Below is a listing. Copy each line of it that holds the word "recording".
- - - - - - -
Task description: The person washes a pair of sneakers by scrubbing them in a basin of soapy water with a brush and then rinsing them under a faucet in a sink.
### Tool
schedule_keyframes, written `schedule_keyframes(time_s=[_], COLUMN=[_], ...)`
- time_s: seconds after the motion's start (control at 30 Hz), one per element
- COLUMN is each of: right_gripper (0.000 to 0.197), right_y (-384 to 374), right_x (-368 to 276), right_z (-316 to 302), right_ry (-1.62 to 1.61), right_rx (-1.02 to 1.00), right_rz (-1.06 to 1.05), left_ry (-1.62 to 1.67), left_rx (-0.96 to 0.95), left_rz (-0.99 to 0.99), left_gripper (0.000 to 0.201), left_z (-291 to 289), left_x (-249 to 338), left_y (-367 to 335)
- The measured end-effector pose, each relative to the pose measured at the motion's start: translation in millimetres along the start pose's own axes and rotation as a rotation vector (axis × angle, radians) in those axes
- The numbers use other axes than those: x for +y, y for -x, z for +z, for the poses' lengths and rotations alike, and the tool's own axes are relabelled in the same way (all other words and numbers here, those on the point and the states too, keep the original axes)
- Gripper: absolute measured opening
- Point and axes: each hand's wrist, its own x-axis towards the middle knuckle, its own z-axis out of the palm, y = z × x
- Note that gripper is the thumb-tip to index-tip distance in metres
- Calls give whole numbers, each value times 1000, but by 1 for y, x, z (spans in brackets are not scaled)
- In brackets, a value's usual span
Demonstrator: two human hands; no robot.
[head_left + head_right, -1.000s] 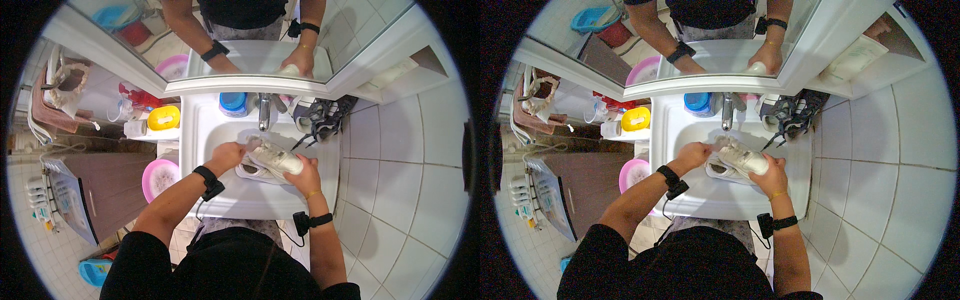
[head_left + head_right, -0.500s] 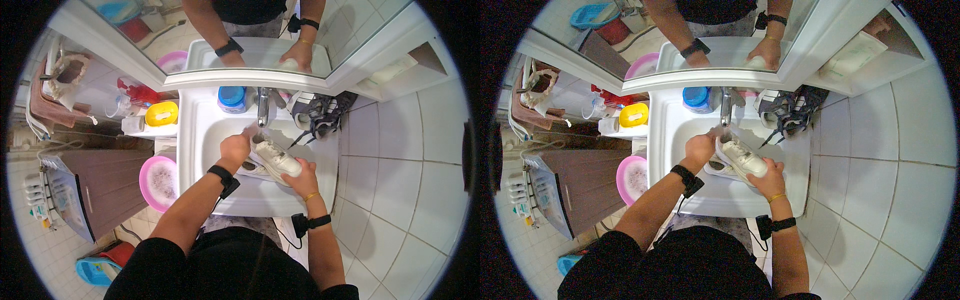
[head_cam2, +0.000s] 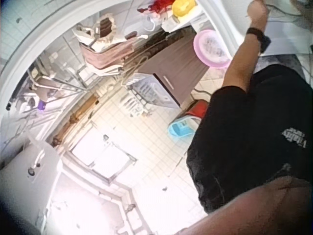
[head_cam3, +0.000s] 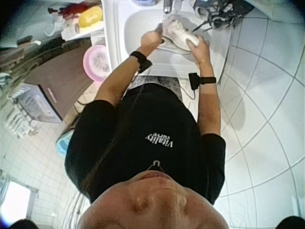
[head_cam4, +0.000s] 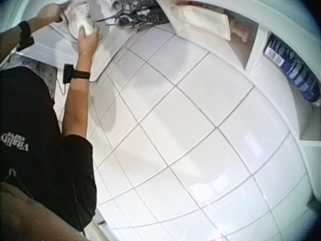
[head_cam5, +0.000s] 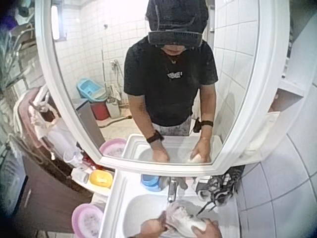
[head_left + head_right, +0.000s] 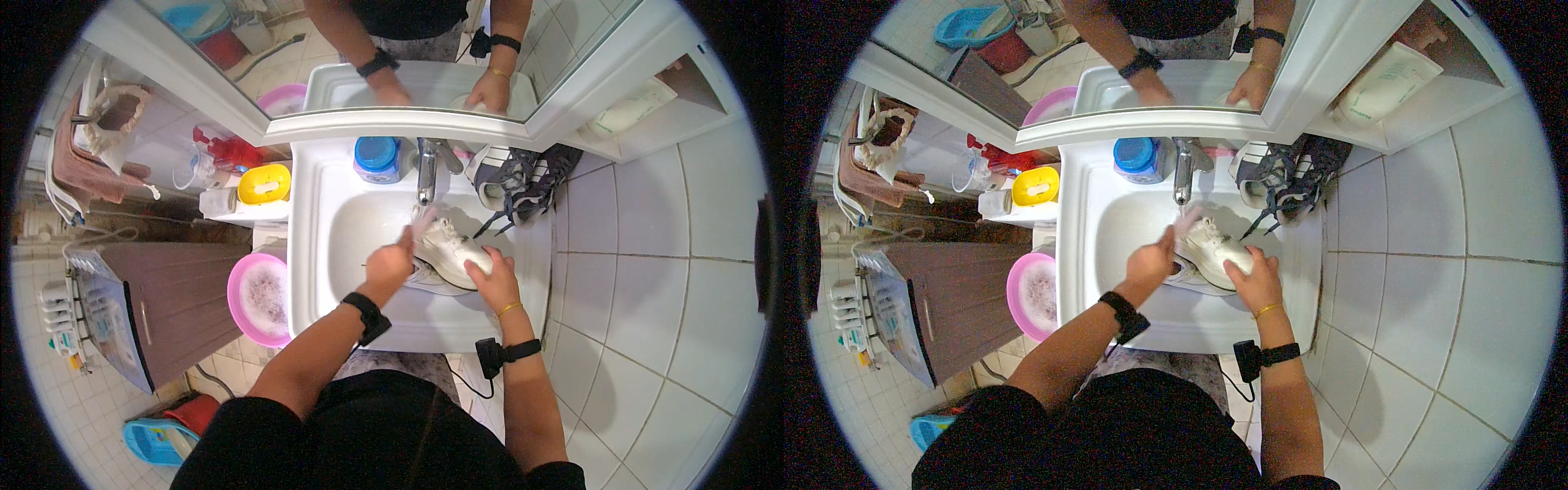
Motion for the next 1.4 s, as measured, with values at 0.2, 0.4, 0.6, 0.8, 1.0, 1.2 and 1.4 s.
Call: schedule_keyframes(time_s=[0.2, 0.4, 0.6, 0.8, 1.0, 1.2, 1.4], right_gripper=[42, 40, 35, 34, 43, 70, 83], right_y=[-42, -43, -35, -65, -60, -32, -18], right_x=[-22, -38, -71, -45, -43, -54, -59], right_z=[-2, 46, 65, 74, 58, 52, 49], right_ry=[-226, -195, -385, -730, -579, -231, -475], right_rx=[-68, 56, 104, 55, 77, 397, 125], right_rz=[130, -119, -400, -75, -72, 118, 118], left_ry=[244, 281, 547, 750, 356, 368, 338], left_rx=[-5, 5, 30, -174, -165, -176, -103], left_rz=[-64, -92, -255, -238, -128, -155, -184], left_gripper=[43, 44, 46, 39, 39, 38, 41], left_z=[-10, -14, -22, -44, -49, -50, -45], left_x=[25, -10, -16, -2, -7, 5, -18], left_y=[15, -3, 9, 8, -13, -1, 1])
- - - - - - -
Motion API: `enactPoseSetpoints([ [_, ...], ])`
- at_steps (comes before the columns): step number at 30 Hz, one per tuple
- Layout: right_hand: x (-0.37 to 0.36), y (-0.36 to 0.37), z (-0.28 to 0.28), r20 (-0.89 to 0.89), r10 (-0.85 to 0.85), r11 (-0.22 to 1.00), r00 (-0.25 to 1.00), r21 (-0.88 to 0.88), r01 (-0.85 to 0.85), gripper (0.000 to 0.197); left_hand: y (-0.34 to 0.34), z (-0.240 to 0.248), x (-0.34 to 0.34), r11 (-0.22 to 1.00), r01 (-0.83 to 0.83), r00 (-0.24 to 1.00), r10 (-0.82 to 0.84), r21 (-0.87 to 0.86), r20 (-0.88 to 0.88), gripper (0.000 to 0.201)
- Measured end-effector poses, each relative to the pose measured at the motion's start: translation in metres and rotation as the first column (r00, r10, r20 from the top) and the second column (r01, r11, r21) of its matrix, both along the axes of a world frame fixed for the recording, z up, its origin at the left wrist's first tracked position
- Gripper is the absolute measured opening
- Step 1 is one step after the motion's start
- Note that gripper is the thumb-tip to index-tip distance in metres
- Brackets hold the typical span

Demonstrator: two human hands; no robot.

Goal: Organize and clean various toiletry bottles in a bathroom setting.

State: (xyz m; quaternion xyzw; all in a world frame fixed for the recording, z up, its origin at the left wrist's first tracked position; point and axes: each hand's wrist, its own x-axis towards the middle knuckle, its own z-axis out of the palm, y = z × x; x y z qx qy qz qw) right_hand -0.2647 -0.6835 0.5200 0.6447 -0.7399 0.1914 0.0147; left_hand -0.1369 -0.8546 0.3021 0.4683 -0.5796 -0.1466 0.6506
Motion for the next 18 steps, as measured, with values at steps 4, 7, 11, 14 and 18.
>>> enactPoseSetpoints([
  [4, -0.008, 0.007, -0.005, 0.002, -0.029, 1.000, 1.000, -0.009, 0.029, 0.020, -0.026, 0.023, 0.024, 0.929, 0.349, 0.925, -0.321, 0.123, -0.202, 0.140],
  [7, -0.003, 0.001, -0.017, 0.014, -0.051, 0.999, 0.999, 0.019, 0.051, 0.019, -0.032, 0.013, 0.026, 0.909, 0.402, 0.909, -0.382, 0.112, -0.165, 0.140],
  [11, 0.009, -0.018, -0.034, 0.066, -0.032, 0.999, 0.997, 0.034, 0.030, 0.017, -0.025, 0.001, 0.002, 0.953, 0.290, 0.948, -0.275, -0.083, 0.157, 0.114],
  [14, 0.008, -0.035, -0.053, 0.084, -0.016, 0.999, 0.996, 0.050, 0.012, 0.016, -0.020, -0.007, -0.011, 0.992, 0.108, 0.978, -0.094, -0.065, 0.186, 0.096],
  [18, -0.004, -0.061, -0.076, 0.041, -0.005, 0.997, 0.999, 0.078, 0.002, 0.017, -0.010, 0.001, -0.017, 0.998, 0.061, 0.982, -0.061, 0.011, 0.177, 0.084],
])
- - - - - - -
Solution for this exercise ▸
- Measured end-effector poses, each relative to the pose measured at the motion's start: translation in metres and rotation as the first column (r00, r10, r20 from the top) and the second column (r01, r11, r21) of its matrix, both along the axes of a world frame fixed for the recording, z up, its origin at the left wrist's first tracked position
State: (xyz m; quaternion xyzw; all in a world frame fixed for the recording, z up, its origin at the left wrist's first tracked position; point and axes: each hand's wrist, its own x-axis towards the middle knuckle, its own z-axis out of the palm, y = z × x; x y z qx qy qz qw) right_hand -0.2647 -0.6835 0.5200 0.6447 -0.7399 0.1914 0.0147; left_hand -0.1369 -0.8546 0.3021 0.4683 -0.5796 -0.1466 0.6506

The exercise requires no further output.